Thirty-two patients at the acute stage of chronic back pain have been studied. Cymbalta was used as a monotherapy in dosage 60 mg daily during 6 weeks simultaneously with traditional non-pharmacological therapy. Treatment efficacy was assessed using self-rating methods and quantitative scales measuring pain intensity as well as Spilberger trait/state anxiety inventory, Beck depression scale, Plutchik scale measuring psychological defense mechanisms, quality of sleep, quality of life and evaluation of autonomic dysfunction. The treatment with cymbalta resulted in significant reduction of pain in 90% patients, with Viagra Purchase Uk full stopping of the syndrome in 10% and marked reduction in 55%. The stopping of pain syndrome was correlated with significant improvement of emotional status and quality of life and sleep normalization of the patients.

cymbalta dosage form 2015-03-07

Patients treated with wake therapy in combination with bright light therapy and sleep time stabilization had an augmented and sustained antidepressant response and remission compared to Zyrtec With Alcohol patients treated with exercise, who also had a clinically relevant antidepressant response.
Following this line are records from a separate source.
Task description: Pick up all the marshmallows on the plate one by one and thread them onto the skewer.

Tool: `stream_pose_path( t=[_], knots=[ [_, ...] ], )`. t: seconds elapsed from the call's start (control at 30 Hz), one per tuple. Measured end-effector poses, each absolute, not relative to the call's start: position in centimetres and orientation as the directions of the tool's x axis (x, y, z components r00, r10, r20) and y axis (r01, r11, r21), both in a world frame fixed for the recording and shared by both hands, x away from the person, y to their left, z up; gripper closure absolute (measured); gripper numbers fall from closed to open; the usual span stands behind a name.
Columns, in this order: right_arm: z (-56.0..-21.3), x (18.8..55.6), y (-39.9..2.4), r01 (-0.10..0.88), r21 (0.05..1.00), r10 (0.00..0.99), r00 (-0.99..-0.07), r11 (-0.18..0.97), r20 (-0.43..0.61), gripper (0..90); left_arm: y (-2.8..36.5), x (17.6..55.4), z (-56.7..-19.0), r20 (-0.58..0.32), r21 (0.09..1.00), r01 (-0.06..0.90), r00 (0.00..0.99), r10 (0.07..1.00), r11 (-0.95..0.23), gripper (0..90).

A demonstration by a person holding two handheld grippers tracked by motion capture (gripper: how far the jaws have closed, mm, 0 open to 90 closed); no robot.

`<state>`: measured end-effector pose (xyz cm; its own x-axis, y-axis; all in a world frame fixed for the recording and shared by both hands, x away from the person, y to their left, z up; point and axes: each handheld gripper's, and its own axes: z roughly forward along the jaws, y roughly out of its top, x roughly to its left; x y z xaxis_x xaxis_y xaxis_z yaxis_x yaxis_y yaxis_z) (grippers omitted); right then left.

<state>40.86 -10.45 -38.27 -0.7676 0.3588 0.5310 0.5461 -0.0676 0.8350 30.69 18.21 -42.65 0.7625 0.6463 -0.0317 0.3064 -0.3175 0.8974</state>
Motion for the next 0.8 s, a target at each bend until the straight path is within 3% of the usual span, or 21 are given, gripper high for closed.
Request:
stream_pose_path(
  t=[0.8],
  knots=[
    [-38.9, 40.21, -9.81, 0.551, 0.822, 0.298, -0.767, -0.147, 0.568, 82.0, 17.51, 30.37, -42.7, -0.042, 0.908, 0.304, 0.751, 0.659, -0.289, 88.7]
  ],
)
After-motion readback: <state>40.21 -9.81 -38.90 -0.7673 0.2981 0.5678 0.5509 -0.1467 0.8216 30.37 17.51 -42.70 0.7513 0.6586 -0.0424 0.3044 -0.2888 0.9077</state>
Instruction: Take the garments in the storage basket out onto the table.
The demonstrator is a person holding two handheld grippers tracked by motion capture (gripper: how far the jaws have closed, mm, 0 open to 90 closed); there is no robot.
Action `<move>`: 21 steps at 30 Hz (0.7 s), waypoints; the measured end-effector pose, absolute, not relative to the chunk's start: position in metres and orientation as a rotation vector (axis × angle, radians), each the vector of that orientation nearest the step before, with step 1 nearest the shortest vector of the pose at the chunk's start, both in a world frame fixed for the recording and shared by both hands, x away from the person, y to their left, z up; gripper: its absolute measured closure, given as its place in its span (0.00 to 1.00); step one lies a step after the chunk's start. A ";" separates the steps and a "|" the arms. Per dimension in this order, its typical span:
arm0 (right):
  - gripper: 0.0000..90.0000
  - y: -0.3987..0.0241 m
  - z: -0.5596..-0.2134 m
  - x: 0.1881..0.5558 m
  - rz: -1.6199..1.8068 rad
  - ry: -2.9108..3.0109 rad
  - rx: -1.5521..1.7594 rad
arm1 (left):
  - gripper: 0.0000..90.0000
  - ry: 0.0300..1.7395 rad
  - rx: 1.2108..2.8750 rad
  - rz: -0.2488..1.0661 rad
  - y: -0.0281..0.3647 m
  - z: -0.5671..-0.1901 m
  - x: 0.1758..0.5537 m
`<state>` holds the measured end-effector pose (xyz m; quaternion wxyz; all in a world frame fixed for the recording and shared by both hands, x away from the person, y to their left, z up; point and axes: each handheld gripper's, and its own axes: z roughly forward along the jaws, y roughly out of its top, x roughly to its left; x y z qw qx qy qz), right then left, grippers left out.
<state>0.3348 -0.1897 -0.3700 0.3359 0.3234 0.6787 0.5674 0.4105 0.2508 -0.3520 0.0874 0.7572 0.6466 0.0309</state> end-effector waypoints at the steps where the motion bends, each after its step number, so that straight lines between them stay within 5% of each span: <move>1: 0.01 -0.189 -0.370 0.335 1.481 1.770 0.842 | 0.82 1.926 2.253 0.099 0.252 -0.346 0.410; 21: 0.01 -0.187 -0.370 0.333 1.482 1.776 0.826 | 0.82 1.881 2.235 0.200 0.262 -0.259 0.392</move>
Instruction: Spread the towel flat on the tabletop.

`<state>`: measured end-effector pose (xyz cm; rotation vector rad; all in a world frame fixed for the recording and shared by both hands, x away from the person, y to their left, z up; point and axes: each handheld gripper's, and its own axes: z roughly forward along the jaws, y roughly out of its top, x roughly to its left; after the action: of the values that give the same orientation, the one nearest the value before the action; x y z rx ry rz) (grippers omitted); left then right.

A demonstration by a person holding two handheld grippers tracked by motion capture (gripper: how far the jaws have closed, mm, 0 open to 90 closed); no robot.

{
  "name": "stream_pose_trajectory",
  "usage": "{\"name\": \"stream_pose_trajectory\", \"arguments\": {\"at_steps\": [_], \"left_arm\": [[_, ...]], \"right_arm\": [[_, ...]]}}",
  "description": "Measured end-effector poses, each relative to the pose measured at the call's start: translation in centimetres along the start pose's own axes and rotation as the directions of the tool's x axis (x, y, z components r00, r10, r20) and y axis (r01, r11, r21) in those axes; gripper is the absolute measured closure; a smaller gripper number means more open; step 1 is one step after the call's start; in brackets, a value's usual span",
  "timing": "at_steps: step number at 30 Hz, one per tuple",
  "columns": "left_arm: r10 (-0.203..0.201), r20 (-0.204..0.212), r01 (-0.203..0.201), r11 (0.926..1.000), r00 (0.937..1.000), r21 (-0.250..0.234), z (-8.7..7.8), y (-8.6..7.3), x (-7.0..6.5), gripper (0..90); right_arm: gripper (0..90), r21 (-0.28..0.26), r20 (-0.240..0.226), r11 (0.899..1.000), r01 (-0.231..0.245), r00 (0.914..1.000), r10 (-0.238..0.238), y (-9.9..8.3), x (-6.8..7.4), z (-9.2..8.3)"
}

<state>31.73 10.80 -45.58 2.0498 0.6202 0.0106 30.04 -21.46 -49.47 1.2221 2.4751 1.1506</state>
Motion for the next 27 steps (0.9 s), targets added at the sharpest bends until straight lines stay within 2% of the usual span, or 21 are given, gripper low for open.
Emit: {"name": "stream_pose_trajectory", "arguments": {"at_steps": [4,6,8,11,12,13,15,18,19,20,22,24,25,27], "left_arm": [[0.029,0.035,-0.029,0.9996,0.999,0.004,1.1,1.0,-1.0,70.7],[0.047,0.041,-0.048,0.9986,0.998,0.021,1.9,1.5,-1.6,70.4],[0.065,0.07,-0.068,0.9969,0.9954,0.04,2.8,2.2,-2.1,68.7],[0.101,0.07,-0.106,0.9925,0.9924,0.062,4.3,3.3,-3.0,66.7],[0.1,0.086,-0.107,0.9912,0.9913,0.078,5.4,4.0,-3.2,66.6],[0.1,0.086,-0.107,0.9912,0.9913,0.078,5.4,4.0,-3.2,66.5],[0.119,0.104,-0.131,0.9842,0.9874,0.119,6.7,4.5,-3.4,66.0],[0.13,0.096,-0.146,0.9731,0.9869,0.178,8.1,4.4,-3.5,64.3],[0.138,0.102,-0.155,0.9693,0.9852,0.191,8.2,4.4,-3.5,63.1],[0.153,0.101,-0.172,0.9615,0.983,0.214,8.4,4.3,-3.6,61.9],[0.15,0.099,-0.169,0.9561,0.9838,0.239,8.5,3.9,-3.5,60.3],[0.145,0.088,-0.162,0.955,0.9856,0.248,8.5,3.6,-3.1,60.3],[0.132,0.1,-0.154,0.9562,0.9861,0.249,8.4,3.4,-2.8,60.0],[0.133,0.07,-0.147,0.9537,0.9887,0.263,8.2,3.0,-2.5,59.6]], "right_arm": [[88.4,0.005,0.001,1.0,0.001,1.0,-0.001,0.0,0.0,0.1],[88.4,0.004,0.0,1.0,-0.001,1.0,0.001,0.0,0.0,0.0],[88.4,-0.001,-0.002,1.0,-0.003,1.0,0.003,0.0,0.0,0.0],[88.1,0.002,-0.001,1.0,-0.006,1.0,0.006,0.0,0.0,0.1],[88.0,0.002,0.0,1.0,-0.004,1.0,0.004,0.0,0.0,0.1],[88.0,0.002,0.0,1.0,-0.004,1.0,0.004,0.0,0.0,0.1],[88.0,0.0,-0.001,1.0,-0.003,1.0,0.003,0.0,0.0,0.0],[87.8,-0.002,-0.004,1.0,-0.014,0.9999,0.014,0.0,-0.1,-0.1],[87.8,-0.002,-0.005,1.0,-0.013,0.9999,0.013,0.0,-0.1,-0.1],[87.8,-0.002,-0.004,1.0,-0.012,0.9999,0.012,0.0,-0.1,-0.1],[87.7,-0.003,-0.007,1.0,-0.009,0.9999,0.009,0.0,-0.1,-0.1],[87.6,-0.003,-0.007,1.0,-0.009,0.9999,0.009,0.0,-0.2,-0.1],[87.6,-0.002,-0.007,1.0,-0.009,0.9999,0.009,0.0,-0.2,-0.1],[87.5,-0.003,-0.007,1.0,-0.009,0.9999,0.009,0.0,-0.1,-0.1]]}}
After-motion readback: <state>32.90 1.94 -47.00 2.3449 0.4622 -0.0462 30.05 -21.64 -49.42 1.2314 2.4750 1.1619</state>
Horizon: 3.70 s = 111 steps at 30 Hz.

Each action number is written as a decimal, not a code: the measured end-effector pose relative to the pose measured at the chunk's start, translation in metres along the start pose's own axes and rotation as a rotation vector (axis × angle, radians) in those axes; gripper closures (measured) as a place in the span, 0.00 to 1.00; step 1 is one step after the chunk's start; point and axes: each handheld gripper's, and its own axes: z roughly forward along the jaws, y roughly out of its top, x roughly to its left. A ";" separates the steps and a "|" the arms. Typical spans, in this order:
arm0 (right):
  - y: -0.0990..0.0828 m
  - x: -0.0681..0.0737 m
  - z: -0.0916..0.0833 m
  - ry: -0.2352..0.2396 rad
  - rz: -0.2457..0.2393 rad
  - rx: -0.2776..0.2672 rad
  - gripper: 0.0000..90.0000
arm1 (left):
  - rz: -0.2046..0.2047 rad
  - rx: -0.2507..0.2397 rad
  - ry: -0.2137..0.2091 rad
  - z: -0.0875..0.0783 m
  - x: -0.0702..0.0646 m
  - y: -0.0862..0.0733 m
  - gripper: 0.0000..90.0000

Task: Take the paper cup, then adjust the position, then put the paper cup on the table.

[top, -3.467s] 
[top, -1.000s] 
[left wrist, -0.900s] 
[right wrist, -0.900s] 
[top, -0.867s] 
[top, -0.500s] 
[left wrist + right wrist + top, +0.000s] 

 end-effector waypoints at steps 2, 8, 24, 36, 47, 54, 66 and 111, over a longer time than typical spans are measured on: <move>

cymbalta generic availability 2015-12-31

Duloxetine, a potent dual reuptake inhibitor of serotonin and norepinephrine currently undergoing clinical investigation for treatment of depression and stress urinary incontinence, has the potential to act as both a substrate and an inhibitor of cytochrome P4502D6 (CYP2D6). Our objectives were to determine the effect of duloxetine on the pharmacokinetics of desipramine, a tricyclic antidepressant metabolized by CYP2D6 (study 1), and the effect of paroxetine, a potent CYP2D6 inhibitor, on duloxetine pharmacokinetics (study 2).